Please return, with no alterations, the lines below from the very first through the one that contains "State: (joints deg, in".

___ Material provided ___

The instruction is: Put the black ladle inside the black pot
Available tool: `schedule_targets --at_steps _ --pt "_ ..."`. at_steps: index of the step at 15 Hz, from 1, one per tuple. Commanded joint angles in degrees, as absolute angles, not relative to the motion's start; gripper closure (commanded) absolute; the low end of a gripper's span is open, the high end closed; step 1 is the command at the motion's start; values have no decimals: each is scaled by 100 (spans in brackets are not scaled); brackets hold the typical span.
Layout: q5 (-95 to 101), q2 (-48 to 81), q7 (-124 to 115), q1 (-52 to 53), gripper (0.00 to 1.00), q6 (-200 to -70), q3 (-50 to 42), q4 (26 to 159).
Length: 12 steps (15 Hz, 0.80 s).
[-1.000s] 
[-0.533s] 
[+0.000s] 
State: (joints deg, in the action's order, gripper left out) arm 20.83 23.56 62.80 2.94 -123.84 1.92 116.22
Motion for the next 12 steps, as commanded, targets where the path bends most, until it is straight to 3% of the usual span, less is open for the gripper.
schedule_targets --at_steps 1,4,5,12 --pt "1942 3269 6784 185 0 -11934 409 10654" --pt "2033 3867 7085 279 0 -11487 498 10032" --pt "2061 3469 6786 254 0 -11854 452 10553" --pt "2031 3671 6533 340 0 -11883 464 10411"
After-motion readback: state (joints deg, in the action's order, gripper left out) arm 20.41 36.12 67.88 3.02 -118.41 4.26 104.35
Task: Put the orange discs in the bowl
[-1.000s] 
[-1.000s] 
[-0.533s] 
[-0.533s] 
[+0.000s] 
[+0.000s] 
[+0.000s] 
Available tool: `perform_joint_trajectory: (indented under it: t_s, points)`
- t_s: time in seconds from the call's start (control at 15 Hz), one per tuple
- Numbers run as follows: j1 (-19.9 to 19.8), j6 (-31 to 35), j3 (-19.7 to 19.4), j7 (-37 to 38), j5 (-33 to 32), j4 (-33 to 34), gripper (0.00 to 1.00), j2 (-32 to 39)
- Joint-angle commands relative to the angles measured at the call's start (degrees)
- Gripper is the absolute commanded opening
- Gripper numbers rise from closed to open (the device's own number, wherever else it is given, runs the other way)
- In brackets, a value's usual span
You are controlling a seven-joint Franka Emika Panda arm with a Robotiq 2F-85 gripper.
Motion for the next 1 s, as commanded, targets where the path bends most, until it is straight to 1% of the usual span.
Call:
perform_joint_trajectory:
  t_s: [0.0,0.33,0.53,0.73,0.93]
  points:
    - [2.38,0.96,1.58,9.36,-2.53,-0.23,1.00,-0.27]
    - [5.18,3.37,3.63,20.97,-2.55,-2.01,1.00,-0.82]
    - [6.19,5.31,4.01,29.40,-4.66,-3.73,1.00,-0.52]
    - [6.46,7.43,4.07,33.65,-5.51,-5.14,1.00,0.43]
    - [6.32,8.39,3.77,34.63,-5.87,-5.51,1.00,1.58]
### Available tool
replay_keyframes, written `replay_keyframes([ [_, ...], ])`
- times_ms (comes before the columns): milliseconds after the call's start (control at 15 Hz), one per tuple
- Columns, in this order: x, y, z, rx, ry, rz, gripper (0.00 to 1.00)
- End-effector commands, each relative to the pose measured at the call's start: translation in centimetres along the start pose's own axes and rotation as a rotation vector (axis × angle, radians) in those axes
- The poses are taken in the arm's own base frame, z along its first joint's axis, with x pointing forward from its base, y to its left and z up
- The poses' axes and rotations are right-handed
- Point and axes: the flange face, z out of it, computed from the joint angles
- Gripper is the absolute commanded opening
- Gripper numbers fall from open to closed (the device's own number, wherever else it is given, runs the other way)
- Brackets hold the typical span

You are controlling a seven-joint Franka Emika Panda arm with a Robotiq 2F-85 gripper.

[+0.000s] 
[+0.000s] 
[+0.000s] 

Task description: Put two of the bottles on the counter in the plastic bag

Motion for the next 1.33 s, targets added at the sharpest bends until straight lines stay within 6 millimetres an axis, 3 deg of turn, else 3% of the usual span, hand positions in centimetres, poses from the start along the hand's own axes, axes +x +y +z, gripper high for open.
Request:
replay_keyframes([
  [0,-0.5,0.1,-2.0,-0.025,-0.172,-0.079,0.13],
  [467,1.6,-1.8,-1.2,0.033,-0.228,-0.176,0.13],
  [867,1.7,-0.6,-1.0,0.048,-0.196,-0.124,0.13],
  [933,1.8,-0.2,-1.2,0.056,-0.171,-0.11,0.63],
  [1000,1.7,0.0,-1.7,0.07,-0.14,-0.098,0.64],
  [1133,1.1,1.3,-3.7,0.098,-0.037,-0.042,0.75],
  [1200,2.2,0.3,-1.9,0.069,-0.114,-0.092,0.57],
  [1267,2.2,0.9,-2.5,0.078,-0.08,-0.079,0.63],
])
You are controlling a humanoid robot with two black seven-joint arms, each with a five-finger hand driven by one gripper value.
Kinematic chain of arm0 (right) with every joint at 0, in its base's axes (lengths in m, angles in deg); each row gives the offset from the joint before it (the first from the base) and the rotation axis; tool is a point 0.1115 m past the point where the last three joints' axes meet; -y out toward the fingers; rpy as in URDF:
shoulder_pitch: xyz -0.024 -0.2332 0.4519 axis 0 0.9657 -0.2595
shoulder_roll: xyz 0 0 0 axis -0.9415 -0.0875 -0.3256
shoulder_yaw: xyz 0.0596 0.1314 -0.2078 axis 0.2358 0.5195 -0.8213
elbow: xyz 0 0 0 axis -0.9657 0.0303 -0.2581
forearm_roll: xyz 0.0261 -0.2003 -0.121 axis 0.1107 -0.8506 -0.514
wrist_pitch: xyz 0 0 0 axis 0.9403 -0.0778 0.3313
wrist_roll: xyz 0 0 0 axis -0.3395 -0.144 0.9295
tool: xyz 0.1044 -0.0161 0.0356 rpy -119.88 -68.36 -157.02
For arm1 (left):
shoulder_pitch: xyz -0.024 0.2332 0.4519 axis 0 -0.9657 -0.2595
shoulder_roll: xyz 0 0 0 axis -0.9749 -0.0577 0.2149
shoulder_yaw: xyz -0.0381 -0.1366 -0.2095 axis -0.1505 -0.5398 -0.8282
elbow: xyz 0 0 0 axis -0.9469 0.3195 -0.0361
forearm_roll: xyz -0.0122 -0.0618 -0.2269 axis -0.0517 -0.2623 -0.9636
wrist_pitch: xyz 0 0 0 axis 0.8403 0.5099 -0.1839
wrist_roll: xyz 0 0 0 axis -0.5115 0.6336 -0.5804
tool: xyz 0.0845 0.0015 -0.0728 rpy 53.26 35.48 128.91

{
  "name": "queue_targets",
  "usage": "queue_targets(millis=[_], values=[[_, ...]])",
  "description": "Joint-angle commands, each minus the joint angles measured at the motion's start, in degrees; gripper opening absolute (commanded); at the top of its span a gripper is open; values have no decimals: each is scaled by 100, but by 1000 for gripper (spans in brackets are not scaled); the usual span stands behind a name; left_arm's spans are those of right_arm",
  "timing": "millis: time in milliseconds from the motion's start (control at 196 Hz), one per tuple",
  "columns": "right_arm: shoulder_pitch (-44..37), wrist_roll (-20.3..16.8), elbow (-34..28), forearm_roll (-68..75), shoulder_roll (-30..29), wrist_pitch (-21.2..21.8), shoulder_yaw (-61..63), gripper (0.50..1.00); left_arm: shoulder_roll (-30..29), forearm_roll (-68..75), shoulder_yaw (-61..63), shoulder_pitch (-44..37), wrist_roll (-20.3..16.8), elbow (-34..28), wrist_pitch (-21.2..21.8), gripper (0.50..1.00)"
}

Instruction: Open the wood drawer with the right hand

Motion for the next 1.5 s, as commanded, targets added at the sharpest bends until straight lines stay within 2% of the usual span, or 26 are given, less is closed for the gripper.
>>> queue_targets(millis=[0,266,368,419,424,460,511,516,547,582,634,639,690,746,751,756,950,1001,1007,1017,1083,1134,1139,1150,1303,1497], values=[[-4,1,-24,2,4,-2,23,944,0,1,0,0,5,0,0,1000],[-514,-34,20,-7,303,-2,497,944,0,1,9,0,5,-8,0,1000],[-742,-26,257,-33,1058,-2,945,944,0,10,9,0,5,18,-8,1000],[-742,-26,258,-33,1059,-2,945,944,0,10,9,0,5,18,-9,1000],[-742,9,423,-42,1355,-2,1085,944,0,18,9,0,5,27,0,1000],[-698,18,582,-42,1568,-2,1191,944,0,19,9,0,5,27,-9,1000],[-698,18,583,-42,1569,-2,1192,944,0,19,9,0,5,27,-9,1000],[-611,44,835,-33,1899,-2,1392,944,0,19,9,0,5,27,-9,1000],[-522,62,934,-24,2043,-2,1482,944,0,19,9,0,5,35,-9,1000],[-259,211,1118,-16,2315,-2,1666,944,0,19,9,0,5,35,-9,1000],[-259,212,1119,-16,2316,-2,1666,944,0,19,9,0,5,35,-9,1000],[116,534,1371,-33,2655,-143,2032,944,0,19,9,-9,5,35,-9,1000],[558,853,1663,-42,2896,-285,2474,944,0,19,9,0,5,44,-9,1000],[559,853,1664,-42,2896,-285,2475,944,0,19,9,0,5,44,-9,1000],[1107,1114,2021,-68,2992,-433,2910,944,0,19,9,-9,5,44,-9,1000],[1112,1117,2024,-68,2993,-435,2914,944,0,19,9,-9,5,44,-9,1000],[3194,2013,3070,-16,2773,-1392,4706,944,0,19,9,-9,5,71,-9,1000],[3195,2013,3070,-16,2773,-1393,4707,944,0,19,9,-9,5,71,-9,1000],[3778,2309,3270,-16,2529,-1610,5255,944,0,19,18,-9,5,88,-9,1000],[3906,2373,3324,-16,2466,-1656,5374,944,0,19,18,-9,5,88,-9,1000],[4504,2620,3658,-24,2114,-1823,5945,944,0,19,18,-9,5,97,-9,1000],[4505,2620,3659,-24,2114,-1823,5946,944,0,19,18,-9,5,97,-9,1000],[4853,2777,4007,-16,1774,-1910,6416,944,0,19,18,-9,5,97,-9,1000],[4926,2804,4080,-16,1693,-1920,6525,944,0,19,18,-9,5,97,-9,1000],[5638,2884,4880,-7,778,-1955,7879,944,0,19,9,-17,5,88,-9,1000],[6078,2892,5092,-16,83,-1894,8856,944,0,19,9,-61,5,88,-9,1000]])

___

> Exercise solution
The instruction is: Put the black ladle inside the black pot
Available tool: `schedule_targets --at_steps _ --pt "_ ..."`. at_steps: index of the step at 15 Hz, from 1, one per tuple. Commanded joint angles in degrees, as absolute angles, not relative to the motion's start; gripper closure (commanded) absolute; the low end of a gripper's span is open, the high end closed; step 1 is the command at the motion's start; values have no decimals: each is scaled by 100 (spans in brackets are not scaled); brackets hold the typical span.
Layout: q5 (-95 to 101), q2 (-48 to 81), q7 (-124 to 115), q1 (-52 to 53), gripper (0.00 to 1.00), q6 (-200 to -70), q3 (-50 to 42), q4 (26 to 159).
Length: 12 steps (15 Hz, 0.80 s).
[-1.000s] 
[-0.533s] 
[+0.000s] 
State: (joints deg, in the action's order, gripper left out) arm 20.83 23.56 62.80 2.94 -123.84 1.92 116.22

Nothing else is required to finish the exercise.